Using the material that follows, work out how many lines include the word "frame". Your answer should be that number only.

Records provided: Begin

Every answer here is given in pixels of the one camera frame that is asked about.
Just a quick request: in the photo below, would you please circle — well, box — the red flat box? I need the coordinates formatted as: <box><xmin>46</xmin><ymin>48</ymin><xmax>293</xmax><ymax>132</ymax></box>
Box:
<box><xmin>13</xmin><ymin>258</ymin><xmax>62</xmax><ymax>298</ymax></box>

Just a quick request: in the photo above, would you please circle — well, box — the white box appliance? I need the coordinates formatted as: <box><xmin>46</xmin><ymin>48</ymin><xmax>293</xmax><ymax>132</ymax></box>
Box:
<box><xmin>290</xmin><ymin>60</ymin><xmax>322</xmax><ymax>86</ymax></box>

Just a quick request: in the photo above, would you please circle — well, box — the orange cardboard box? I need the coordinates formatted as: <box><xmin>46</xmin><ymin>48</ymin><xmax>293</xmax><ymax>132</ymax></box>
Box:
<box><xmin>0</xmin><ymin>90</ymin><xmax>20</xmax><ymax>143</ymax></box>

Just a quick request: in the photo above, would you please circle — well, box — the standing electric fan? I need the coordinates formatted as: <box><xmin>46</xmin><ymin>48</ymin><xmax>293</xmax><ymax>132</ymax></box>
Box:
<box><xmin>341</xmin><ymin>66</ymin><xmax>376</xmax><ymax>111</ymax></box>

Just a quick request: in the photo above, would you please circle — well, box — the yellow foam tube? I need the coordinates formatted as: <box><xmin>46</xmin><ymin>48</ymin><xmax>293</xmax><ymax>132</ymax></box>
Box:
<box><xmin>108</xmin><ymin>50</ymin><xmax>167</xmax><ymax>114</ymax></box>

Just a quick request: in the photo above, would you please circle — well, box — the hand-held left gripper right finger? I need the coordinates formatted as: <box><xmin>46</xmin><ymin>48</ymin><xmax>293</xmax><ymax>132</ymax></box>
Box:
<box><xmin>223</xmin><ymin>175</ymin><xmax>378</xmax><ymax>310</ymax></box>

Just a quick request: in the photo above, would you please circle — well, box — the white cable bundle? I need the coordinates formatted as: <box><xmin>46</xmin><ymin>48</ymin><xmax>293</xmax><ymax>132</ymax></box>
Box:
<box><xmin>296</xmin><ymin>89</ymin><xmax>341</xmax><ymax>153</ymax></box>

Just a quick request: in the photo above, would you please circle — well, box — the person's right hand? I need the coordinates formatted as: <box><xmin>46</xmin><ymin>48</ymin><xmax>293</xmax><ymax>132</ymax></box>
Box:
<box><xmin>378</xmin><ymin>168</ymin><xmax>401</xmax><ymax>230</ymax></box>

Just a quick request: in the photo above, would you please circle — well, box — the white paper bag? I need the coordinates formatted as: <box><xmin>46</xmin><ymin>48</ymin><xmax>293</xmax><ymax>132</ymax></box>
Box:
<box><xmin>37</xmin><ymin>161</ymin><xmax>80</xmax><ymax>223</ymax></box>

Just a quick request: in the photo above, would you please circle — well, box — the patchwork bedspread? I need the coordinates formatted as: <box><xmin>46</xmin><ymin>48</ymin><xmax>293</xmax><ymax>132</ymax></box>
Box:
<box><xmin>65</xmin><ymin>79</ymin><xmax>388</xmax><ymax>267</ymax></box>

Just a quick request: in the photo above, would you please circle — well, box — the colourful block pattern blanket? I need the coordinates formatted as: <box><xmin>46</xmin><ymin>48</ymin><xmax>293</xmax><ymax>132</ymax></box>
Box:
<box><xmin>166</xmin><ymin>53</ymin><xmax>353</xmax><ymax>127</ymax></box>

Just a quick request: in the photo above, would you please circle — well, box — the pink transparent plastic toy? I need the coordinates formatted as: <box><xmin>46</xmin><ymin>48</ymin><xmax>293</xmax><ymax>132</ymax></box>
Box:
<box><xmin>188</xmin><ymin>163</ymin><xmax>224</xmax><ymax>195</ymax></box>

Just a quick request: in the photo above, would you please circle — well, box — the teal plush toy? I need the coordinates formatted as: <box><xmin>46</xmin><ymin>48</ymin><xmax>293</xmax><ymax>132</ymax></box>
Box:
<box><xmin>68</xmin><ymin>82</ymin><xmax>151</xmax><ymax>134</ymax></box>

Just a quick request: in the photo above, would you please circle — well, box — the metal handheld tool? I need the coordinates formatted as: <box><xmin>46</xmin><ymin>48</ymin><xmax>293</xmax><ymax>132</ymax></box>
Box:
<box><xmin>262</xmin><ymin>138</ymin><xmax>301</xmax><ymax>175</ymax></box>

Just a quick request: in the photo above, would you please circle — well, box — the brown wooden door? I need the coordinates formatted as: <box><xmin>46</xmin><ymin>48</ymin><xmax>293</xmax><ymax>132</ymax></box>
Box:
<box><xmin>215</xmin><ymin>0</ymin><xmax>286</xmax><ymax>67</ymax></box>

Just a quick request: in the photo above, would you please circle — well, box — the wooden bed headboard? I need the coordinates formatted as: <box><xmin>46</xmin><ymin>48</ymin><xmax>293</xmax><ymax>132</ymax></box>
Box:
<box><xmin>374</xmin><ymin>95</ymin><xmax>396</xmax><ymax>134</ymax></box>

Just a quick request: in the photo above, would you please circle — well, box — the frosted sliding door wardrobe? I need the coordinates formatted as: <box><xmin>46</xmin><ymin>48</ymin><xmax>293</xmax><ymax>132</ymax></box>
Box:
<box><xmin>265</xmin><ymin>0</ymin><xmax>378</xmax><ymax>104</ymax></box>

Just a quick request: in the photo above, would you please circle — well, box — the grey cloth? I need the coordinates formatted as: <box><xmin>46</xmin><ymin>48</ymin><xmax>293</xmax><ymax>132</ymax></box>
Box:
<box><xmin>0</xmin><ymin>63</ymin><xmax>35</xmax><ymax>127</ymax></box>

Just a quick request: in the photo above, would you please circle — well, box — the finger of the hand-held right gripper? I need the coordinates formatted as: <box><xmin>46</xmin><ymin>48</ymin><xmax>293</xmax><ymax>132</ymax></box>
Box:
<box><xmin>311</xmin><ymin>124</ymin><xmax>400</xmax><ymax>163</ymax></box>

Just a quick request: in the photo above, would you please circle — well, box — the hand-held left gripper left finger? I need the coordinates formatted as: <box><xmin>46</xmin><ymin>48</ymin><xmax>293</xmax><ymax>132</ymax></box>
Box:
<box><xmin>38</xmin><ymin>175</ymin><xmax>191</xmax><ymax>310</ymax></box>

Records provided: End
Records provided: Begin

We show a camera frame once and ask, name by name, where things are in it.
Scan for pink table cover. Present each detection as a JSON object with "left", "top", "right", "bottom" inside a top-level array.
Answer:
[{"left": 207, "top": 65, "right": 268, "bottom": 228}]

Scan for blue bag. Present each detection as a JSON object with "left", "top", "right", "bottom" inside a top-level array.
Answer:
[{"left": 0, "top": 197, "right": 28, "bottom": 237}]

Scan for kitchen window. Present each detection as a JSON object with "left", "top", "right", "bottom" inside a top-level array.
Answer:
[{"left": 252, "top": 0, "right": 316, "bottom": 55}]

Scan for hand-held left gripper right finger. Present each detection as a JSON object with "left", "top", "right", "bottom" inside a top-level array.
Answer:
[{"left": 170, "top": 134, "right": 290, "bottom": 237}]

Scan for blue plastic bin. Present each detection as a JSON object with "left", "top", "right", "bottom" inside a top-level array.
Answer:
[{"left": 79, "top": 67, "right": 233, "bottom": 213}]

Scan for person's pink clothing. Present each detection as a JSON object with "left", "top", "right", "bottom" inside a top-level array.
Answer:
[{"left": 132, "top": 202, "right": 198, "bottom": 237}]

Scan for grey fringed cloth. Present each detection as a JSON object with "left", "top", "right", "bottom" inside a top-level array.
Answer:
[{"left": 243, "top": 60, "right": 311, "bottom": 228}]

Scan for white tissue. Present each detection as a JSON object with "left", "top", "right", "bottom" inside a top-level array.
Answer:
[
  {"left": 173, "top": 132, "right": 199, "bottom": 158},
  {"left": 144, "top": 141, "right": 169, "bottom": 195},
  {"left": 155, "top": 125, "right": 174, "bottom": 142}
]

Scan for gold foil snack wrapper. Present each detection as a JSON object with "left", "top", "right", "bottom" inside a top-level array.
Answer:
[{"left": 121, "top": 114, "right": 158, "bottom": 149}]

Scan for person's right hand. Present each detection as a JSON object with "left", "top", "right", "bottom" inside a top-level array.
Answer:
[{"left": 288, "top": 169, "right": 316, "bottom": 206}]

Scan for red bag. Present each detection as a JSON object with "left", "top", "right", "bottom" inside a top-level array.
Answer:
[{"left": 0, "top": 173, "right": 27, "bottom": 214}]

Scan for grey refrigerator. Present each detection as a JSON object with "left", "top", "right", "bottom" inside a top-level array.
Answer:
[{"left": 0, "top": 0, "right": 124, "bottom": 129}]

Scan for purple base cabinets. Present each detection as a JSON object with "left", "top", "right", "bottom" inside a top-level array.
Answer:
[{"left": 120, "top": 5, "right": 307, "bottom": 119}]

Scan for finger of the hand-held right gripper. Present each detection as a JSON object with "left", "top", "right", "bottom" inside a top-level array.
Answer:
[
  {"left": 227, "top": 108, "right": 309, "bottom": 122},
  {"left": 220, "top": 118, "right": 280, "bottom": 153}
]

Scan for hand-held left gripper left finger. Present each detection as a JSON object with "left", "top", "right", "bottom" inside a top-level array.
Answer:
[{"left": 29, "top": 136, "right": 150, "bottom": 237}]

Records provided: End

### Written answer
2